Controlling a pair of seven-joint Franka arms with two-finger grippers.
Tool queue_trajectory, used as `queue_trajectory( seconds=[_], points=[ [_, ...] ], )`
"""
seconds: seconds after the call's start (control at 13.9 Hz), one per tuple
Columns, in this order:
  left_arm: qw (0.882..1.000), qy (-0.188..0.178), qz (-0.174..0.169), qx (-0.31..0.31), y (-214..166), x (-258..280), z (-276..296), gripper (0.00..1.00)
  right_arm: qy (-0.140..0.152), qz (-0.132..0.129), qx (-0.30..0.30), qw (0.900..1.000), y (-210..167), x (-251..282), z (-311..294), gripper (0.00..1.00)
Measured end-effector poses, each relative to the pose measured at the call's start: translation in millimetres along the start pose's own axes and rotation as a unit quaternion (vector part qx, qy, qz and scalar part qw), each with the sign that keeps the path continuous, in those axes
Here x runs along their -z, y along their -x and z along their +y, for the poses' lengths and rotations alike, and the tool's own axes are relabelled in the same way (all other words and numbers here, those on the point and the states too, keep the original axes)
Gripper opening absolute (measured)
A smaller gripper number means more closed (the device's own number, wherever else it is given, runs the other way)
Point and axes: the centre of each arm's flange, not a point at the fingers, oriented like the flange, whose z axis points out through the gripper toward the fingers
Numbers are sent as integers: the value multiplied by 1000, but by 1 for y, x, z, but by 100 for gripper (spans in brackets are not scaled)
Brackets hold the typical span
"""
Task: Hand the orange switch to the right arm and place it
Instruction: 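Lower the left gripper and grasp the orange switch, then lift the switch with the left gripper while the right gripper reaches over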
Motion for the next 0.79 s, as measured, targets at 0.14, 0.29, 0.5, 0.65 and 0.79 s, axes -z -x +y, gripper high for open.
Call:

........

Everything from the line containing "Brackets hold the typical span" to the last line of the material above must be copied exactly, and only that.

Brackets hold the typical span
"""
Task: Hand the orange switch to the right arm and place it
Instruction: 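Lower the left gripper and grasp the orange switch, then lift the switch with the left gripper while the right gripper reaches over
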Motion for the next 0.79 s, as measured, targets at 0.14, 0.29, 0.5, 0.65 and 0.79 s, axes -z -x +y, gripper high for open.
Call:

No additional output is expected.